Movie Review: Trafficking victims trapped at sea cling to “Buoyancy”

As primal as it is topical, “Buoyancy” is a brutal minimalist thriller about human trafficking in the largely-illegal Thai fishing industry.

The violence is a grim slice of reality, the human suffering shockingly common and well-documented. Australia’s selection for contention in the Best International Feature category in last year’s Oscars is a harrowing story of a handful of men on a rust-bucket fishing boat — some of them the brutish armed and well-fed crew, others the starved, overworked forced labor they’ve “bought” to do the dirty work.
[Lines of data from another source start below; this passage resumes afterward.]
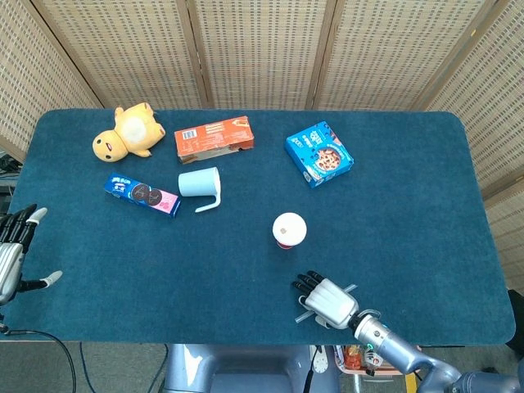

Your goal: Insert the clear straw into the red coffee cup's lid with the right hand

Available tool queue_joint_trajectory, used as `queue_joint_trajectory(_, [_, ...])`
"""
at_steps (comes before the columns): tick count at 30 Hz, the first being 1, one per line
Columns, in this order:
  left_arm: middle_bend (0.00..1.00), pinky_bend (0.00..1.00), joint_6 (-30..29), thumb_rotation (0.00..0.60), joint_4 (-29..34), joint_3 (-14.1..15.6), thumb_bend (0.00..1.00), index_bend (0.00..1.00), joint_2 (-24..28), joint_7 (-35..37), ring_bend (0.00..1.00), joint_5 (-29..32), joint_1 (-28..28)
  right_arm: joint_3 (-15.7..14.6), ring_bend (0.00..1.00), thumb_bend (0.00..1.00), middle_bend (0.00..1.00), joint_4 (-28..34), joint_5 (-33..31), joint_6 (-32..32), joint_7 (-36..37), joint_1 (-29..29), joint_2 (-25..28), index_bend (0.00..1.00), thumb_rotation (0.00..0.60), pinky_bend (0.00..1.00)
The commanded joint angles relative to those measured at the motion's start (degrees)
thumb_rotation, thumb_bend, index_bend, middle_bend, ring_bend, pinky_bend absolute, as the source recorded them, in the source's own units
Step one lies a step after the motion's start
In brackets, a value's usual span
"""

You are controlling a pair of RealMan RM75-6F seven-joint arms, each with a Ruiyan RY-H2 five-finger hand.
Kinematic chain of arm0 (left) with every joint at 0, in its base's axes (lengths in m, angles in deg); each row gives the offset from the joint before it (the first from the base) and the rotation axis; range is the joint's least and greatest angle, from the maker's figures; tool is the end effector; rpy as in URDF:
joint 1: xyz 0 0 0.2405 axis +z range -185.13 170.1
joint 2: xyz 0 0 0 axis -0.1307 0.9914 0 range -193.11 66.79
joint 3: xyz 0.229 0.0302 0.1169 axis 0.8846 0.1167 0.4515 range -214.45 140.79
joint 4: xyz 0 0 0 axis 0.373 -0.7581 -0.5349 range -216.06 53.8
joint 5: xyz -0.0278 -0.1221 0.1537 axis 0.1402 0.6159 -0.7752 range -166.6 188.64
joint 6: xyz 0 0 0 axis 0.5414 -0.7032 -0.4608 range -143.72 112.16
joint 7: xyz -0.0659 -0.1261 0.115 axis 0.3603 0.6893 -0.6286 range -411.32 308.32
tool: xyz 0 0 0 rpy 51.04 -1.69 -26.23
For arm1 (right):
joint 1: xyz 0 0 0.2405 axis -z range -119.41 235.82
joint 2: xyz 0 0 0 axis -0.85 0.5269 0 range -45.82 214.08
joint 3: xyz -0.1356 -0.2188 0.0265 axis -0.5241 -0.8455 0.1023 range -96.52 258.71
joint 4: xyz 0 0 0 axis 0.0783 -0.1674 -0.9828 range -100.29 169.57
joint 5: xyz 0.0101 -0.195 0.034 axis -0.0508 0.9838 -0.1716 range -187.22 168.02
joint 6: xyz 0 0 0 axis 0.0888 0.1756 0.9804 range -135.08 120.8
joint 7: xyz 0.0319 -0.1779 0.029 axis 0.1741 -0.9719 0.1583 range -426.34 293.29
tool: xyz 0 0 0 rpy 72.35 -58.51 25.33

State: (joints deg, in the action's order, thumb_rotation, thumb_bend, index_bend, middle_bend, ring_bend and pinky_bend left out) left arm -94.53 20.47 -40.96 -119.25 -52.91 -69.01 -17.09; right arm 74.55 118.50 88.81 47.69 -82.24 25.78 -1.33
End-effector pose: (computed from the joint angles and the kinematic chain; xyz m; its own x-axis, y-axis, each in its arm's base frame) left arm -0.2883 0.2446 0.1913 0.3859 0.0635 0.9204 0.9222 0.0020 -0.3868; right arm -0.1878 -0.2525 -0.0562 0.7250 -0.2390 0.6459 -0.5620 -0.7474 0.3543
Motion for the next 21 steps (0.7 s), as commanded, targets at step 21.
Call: queue_joint_trajectory(21, [0.0,0.0,0.31,0.6,-0.09,0.06,0.1,0.0,0.04,0.19,0.0,0.01,-0.1,-0.95,0.16,0.4,0.23,-1.36,-0.96,-1.24,-0.43,-0.35,-1.17,0.6,0.6,0.2])
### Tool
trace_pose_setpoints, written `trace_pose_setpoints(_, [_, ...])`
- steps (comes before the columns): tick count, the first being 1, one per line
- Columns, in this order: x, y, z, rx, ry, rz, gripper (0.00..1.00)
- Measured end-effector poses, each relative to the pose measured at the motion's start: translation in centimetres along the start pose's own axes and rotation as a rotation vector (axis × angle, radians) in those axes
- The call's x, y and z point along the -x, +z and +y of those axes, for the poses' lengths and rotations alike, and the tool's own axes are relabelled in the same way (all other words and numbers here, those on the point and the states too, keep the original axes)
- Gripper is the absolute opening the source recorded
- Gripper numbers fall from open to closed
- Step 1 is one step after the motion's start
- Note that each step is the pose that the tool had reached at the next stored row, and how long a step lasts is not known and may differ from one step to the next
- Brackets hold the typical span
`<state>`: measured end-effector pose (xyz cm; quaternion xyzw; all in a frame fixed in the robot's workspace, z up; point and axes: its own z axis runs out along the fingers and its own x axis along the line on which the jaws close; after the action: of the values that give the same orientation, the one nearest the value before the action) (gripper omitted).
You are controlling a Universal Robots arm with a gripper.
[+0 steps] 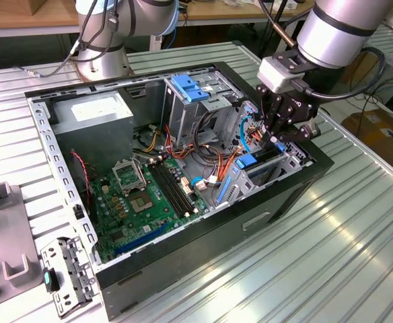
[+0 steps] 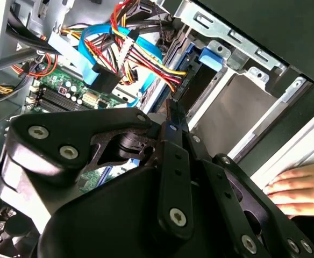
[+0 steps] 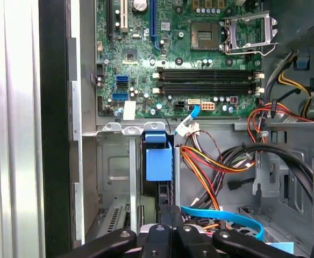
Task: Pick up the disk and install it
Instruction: 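Insert the second disk wire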
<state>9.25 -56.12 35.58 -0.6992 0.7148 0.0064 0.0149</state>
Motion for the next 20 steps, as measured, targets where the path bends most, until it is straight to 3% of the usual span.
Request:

For his debut feature, writer-director Rodd Rathjen uses little dialogue and simple imagery as he patiently tells the story of a 14 year-old Cambodian runaway, Chakra (Sarm Heng) who would rather take his chances in factory work in Thailand that slave away in the family rice paddies back home.

The fact that he has no money to pay the Cambodian equivalent of a “coyote,” the smuggler, means he will “go to a different factory” across the border. When he and a family man (Mony Ros) whom he throws in with are hustled about a boat “to take you to the factory,” the older man smells a rat.

The punches he takes tells us he’s not wrong. The look he gives the kid — helpless and despairing, answers the question he asked the kid when they first spoke.

“Is it worth the risk?”

They’re shuffled onto a 45 foot trawler, barked at and threatened as they dredge up the meager harvest in the over-fished waters of the Golf of Thailand. “What’s this for?” (in Khmer and Thai, with English subtitles) the kid wants to know.

Dog food.”

The boy is sure they’re just working off their transport into Thailand debt. The man knows better, and grows more bitter by the day. He, like others, looks for ways to escape.

“We will die before we make it back. This is the sea of DEATH!”

The kid? He starts kissing up to the sadistic captain (Thanawut Ketsaro), fetching the pick of the day’s catch for him and his two paid crewmen — well-fed brutes who share a pistol — still hoping and expecting they will do this for a month or so, and be dropped ashore.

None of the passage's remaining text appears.